The average tectonic plate moves at the rate of 0.006 m per year how many meters would it move in 2 times 10^6 years
To find the total distance the tectonic plate moves in 2 times 10^6 years, we can multiply the average rate of movement by the number of years.
Distance = Rate * Time
Distance = 0.006 m/year * 2 * 10^6 years
Distance = 0.006 * 2 * 10^6 m
Distance = 12 * 10^4 m
Distance = 1.2 * 10^5 m
So, the tectonic plate would move 1.2 * 10^5 meters in 2 times 10^6 years.
To find out how many meters a tectonic plate would move in 2 times 10^6 years at a rate of 0.006 m per year, you need to multiply the rate by the number of years.
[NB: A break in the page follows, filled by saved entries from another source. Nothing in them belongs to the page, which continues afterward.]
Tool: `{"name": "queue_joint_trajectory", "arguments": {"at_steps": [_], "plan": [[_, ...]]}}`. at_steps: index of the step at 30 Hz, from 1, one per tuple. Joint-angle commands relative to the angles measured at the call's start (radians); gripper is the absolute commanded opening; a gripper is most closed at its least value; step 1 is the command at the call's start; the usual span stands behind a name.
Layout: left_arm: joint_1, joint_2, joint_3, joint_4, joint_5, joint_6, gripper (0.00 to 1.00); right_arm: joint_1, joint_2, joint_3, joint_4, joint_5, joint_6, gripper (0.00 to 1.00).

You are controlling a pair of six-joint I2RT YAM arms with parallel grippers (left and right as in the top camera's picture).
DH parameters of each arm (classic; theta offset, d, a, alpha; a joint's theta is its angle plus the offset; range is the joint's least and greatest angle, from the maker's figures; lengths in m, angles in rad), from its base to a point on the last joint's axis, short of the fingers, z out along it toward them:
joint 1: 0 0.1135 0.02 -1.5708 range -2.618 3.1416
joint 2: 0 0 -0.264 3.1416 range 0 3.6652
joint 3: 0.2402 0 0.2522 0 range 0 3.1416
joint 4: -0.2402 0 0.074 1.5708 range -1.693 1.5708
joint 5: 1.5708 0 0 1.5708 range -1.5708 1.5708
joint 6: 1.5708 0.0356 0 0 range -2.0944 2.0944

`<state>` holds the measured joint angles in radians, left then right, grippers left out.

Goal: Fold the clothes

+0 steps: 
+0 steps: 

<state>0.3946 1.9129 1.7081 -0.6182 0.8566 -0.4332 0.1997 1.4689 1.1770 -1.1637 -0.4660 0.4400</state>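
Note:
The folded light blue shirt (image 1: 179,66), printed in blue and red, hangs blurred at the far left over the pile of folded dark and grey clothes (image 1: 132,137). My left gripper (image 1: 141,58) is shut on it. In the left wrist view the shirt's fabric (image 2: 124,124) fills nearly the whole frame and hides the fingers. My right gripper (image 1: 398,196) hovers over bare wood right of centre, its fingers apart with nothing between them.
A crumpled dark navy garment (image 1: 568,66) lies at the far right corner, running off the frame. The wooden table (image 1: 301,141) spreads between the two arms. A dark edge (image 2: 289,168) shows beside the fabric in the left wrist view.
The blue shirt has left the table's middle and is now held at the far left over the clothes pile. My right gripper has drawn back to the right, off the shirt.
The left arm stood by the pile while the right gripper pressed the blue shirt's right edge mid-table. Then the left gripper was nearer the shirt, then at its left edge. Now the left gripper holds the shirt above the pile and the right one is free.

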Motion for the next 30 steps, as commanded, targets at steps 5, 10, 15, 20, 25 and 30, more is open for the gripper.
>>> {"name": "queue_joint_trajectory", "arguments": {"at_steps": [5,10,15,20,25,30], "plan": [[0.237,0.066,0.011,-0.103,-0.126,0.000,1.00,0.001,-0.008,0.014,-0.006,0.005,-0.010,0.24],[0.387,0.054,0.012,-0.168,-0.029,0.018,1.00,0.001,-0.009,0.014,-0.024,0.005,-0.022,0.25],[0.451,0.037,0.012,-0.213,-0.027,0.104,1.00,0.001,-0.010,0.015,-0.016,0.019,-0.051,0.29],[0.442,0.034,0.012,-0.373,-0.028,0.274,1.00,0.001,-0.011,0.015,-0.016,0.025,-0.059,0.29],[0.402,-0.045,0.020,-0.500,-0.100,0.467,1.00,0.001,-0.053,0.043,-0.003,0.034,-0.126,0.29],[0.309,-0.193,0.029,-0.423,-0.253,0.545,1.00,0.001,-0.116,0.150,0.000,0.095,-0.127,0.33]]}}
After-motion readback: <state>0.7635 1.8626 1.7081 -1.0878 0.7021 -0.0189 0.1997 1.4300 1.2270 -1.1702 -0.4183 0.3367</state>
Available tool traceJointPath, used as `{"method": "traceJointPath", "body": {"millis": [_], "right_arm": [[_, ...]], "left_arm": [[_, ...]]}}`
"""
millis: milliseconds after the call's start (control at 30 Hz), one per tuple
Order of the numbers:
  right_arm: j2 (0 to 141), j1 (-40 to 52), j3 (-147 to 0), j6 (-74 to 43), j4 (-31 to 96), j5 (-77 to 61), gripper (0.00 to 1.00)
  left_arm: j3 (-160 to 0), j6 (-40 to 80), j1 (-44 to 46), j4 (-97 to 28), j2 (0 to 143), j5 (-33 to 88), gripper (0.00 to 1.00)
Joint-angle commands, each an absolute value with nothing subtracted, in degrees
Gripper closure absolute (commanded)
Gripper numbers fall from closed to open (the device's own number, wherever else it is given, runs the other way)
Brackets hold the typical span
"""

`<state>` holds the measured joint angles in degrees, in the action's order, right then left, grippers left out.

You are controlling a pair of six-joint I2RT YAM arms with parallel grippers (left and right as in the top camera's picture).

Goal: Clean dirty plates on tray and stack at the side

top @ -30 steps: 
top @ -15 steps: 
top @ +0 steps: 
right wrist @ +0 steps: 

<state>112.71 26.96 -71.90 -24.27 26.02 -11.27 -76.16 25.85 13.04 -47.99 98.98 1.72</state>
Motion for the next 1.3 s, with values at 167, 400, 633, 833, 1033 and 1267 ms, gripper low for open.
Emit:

Rate of plate movement: 0.006 m/year
Number of years: 2 * 10^6
To calculate the total distance, multiply the rate (0.006 m/year) by the number of years (2 * 10^6):
Distance = Rate * Number of years
Distance = 0.006 m/year * (2 * 10^6) years
Converting 2 * 10^6 to standard notation:
Distance = 0.006 m/year * 2,000,000 years
Now, multiply the numbers together:
Distance = 0.006 * 2,000,000
Calculating the result:
Distance = 12,000 meters
Therefore, a tectonic plate would move approximately 12,000 meters in 2 times 10^6 years at a rate of 0.006 m per year.
To solve this problem, we can use the formula:
Distance = Rate x Time
Given that the average tectonic plate moves at a rate of 0.006 m per year, and we want to find the distance it would move in 2 times 10^6 years, we can substitute these values into the formula:
Distance = 0.006 m/year x 2 x 10^6 years
Now, let's calculate this:
Distance = 0.006 m/year x 2 x 10^6 years
= 0.006 m/year x 2,000,000 years
= 12,000 meters
Therefore, the tectonic plate would move 12,000 meters in 2 times 10^6 years.